To do: Quote only the lines from the top of the listing below down to and including the line with "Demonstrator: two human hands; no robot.".

------

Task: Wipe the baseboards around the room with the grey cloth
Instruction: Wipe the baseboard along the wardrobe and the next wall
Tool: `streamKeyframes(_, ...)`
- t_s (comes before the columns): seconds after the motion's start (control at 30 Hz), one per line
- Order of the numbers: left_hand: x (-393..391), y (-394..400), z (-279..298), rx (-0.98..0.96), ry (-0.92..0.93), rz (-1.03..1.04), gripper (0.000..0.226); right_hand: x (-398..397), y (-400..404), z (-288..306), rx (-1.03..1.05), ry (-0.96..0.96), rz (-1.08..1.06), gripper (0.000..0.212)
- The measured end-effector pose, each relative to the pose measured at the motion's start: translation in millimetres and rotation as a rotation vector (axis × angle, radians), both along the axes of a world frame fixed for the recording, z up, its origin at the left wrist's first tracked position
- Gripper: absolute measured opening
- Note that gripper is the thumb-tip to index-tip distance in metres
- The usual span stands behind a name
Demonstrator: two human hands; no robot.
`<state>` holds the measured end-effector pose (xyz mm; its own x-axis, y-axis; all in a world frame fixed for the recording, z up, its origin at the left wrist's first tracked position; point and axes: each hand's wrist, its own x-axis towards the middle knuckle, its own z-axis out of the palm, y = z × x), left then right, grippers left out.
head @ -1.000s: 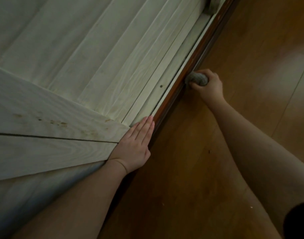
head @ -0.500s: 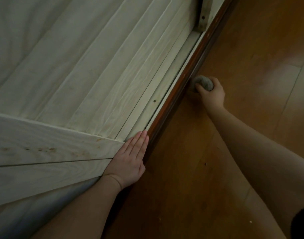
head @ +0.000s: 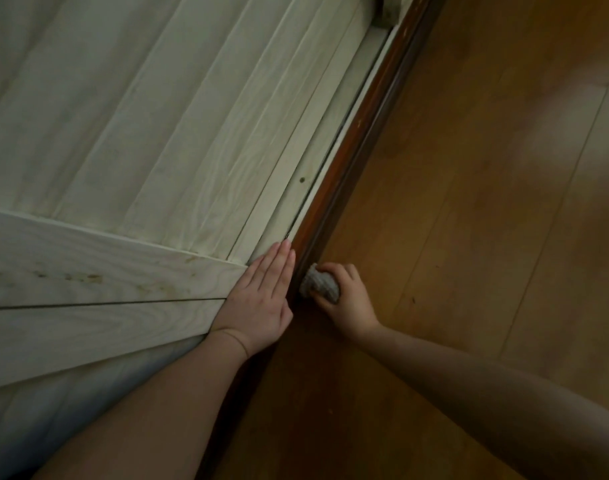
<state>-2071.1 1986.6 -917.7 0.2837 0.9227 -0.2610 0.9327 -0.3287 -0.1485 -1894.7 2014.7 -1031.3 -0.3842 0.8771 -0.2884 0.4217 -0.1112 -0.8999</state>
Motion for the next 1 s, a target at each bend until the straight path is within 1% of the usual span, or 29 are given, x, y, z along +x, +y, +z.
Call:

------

Solution:
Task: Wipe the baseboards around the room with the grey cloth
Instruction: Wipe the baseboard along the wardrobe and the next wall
Tool: `streamKeyframes(_, ...)`
- t_s (comes before the columns): seconds after the motion's start (control at 30 Hz), one per line
- Order of the numbers: left_hand: x (-393..391), y (-394..400), z (-279..298), rx (-0.98..0.96), ry (-0.92..0.93), rz (-1.03..1.04), gripper (0.000..0.226); right_hand: x (-398..397), y (-400..404), z (-288..306), rx (-1.03..1.05), ry (-0.96..0.96), rz (-1.08..1.06), gripper (0.000..0.212)
- The measured end-effector pose, each relative to the pose measured at the motion's start: translation in millimetres and rotation as a rotation vector (axis × angle, radians), both along the axes of a world frame fixed for the recording, z up, its origin at the left wrist's first tracked position
- Gripper: absolute measured opening
- Note that gripper is the thumb-tip to index-tip distance in metres
- The usual span stands behind a name
Demonstrator: two human hands; no robot.

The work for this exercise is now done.